How to apply "uniform datapath instruction"

I found a feature in nv’s documents: “uniform datapath instruction” can be proccessed by special unit, they can balance some work load of FMA。

I just know only one case which can apply this feature:

int           warp_idx      = __shfl_sync(0xFFFFFFFF,threadIdx.x / 32, 0,  32);

it broad cast warp_id from thread0 to all threads of warp.

Is there any other case? is there anyone would like to tell me?

at the same time, I think this feature is applied in an implicit style by nvcc.
So, Is there some method: I can call this instruction in explicit style?
for example:

if(0 == warp_idx){

I found “bra.uni” in ptx, is “bra.uni” is “uniform datapath instruction”? I’m not sure.
how can I specify “bra.uni” in my cuda-c code in explicit style, if “bra.uni” is “uniform datapath instruction”?

1 Like

The uniform datapath and associated instructions are only directly evident at the machine or SASS level. There is no direct control to issue these instructions at a higher level (e.g. not selectable via PTX or CUDA-C++). And CUDA doesn’t formally provide methods to write SASS code directly. You’re dependent on one of the compilers decisions about instruction selection.

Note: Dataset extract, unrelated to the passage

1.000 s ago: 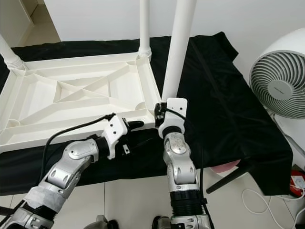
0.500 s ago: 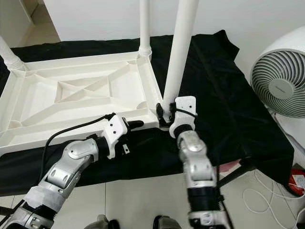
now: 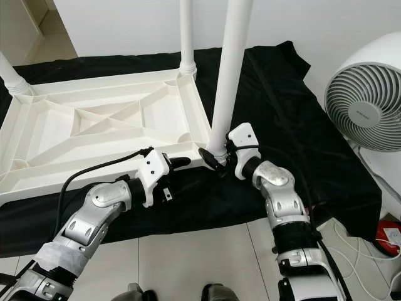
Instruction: Building children table
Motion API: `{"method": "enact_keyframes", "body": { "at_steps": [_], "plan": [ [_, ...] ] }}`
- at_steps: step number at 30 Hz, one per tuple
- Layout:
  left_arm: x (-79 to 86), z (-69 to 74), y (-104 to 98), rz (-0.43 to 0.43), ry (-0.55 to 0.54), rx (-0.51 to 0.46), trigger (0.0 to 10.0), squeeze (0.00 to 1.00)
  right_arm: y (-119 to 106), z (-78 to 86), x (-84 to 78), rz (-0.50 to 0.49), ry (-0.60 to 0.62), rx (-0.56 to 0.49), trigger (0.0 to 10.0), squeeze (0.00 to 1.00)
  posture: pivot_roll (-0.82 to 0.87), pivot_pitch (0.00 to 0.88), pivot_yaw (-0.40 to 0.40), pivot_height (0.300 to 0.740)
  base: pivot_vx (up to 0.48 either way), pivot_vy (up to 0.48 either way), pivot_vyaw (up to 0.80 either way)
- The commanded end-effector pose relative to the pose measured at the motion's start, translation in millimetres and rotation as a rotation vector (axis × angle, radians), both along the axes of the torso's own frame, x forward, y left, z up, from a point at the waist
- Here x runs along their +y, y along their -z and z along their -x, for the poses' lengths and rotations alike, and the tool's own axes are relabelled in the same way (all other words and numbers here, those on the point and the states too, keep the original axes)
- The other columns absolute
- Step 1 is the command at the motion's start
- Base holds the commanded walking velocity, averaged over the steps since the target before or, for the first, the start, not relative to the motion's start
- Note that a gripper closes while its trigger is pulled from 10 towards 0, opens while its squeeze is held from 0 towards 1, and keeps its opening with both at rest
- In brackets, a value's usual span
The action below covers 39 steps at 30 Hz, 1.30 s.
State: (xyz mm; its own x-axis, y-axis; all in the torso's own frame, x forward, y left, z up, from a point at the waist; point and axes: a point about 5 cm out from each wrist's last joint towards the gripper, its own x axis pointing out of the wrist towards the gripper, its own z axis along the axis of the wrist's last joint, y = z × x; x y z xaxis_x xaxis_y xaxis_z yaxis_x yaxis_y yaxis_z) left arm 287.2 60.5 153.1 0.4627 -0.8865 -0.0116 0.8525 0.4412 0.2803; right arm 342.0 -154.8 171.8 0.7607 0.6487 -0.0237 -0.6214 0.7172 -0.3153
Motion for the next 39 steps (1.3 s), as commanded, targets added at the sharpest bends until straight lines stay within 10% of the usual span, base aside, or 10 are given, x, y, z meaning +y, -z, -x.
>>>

It is not a uniform datapath instruction. Instead the “uni” there refers to the PTX usage/terminology which indicates all threads in a warp performing an operation uniformly.

In processors in general, branches along with call and return instructions are control-path (also: control-flow) instructions. Data-path instructions are instructions that perform arithmetic or logic operations.

1 Like

thank you

On Turing, the compiler has the option to push these integer operations
onto the separate uniform datapath, out of the way of the main datapath. To
do so, the compiler must emit uniform datapath instructions

this paper says that “the compiler has the option to push these integer operations onto the separate uniform datapath”, I didn’t find these option from nvcc’s help.
Would you like to teach me?

I am pretty sure this means exactly what it says: the compiler has the option, not you as the user.

In other words, the compiler (in particular pxtas) figures out during one or several of its optimization phases which instructions should be pushed into which datapath. If so, that process is driven by undisclosed (and likely frequently changing) heuristics, just like other optimizations.